Facebook rape (posting embarrassing statements when using a friend's account) is common. What happens when facebook rape becomes "post who your friend has a crush on"?
is facebook censoring this? i tried to post the link to the thekeesh.com page to a friends 'wall' and everything in my comment after and including the link was elided. Or maybe facebook post entries are always that broken.
I don't think they're censoring it -- The HTML on this page makes heavy use of the TABLE and SPAN elements for formatting. That seems to be something that makes it difficult for Facebook's link-grabber to read pages. I've encountered the same problem posting links to other sites with idiosyncratic HTML.
It's not that fast, Facebook actually starts the search query from the second letter (about 174 ms), before that, it uses the prefetched cache of first degree friends and apps.

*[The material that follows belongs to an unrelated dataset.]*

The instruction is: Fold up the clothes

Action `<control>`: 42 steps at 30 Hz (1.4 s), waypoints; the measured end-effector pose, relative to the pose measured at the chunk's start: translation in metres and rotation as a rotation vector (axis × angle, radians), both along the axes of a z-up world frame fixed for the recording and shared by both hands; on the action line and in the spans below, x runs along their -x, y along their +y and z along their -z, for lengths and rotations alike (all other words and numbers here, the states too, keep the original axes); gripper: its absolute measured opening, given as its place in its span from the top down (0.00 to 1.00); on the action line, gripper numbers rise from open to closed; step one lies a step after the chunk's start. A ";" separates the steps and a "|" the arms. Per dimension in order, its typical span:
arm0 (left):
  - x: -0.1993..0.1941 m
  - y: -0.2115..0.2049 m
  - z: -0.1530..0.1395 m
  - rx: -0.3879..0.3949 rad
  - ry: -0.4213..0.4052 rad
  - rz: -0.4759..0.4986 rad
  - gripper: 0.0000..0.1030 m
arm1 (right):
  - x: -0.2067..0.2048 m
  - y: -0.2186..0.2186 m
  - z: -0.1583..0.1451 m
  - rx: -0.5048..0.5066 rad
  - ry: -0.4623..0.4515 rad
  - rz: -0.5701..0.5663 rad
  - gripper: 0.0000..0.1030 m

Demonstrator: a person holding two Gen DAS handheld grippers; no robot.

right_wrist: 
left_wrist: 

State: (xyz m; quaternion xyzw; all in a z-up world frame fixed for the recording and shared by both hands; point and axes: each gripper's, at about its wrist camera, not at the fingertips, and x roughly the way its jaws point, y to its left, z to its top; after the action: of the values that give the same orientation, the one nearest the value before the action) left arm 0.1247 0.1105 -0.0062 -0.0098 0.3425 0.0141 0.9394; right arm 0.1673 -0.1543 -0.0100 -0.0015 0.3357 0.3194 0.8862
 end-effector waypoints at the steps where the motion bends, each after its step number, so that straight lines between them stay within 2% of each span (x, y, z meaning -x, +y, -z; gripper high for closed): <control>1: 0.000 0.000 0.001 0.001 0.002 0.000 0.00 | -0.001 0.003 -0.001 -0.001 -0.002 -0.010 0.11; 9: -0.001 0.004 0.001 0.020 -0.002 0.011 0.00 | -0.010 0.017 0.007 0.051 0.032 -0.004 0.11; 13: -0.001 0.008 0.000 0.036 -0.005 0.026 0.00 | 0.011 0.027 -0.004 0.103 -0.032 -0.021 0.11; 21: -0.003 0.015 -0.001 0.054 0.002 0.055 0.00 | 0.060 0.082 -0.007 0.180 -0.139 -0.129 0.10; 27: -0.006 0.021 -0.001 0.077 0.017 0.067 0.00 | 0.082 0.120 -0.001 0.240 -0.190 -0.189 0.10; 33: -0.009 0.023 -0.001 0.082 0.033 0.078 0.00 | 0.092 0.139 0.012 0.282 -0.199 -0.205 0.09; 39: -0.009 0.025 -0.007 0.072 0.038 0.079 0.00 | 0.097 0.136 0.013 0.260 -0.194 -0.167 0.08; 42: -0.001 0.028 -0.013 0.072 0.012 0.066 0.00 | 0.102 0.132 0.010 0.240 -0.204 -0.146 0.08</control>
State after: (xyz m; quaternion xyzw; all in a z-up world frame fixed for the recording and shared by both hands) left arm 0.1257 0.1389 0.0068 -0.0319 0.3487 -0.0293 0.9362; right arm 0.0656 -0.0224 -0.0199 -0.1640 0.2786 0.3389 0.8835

I get why the parent was downvoted; it's not relevant to the topic. That said, when you open a page and all you see is the header and the article title? I think it's perfectly valid to comment on the design, or lack thereof, of the page.
Seriously, the article was a worthwhile read, but I don't see how you can NOT comment on the design.

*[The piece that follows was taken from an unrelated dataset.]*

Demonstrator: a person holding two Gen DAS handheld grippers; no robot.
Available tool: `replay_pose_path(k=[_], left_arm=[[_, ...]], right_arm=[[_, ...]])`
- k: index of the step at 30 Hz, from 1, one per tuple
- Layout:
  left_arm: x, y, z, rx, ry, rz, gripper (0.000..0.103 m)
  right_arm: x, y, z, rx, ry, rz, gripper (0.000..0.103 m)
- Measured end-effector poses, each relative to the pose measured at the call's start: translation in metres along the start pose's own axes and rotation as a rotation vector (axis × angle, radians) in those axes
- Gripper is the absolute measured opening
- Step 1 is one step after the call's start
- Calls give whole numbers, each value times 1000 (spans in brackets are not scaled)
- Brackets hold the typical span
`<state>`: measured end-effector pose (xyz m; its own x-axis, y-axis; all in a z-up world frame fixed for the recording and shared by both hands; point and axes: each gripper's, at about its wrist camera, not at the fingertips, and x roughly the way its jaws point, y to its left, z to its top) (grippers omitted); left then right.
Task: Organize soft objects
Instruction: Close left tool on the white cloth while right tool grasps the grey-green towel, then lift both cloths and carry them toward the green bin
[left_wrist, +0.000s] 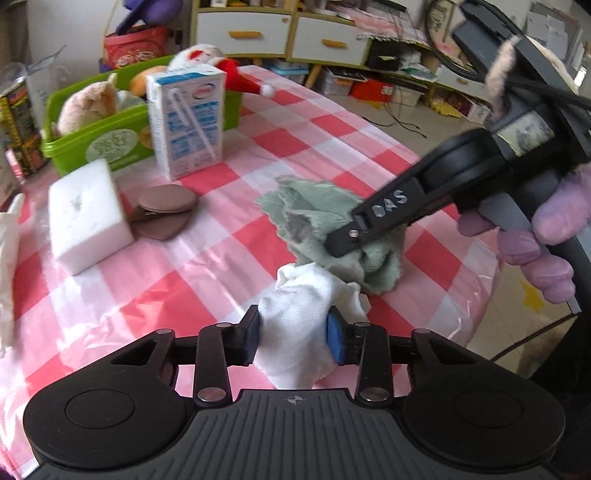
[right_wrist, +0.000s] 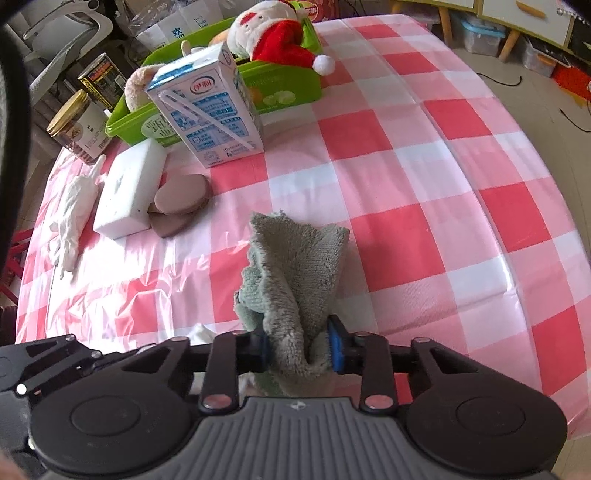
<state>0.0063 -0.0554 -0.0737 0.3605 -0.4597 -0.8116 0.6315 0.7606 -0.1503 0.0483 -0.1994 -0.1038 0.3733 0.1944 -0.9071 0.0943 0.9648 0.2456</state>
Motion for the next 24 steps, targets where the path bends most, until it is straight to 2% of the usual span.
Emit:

https://www.facebook.com/video/video.php?v=432864835468
Briefly, first_degree.php returns objects you're directly connected to in the graph, and if there's space a few machine-generated guesses at other good results. We preload these as soon as you focus the "Search" box at the top of the page, in the hopes of having some decent results to show when you start typing. The index field does, as the article inferred, represent our best guess at a ranking function on these first degree objects. The inputs to this ranking function explicitly do not include other users' behavior on the site. I talked a bit about our ranking function in this quora question:
http://www.quora.com/How-does-the-new-Facebook-search-engine...
Edit: To clarify what a lot of people seem to be wondering, visiting someone's profile does not affect the search results of anyone but yourself.